### WHAT YOU WILL DO:
Which lines below hold the word "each"? Copy all of them.

### INFORMATION SHOWN:
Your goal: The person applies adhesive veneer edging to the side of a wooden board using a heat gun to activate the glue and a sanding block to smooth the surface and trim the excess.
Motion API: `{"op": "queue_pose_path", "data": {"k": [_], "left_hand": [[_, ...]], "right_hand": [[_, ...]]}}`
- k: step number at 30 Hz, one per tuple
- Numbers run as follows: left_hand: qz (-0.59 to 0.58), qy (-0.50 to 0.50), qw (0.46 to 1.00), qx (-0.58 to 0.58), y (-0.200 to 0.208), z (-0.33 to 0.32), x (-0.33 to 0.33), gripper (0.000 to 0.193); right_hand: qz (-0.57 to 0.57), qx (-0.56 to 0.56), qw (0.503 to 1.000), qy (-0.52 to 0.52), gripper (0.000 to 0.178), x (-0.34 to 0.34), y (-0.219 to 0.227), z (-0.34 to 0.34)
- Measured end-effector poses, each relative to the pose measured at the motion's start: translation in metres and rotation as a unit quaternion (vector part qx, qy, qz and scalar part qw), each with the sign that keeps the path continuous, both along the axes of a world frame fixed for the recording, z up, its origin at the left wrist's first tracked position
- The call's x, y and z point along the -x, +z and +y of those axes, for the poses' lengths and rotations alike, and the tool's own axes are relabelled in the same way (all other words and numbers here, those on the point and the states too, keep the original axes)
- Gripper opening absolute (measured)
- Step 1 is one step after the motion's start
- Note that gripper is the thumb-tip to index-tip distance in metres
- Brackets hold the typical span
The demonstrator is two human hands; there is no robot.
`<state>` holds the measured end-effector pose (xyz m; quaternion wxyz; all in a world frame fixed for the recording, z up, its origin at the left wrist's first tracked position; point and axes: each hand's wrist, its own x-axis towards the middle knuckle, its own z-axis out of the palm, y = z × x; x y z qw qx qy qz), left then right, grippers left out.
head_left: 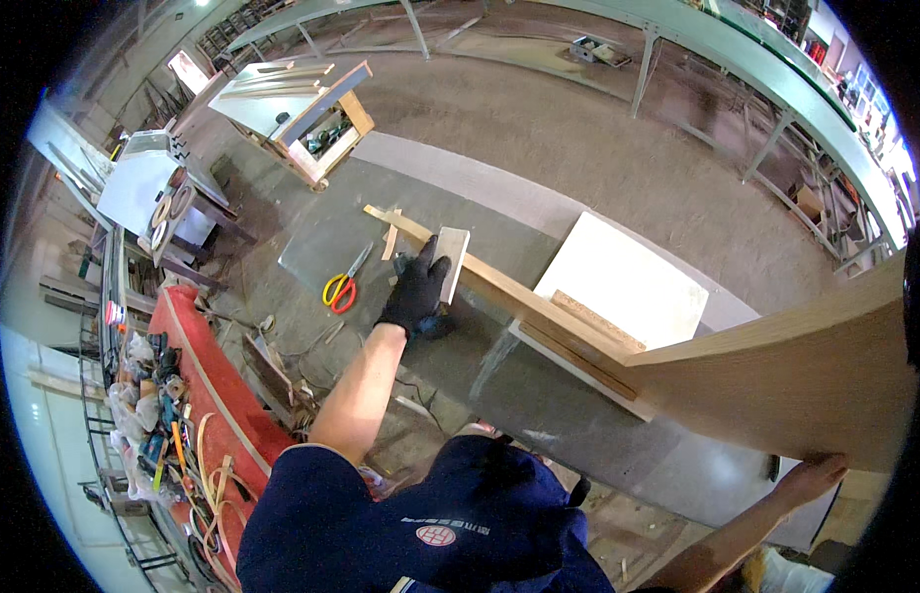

### WRITTEN ANSWER:
- Measured end-effector poses, each relative to the pose measured at the motion's start: translation in metres and rotation as a unit quaternion (vector part qx, qy, qz and scalar part qw), each with the sign that keeps the path continuous, both along the axes of a world frame fixed for the recording, z up, its origin at the left wrist's first tracked position
`<state>` holds the measured end-effector pose (xyz m; quaternion wxyz; all in a world frame fixed for the recording, z up, its origin at the left wrist's first tracked position; point and axes: each hand's wrist, its own x-axis towards the middle knuckle, its own z-axis out of the palm, y = z × x; x y z qw qx qy qz), left then right, grippers left out.

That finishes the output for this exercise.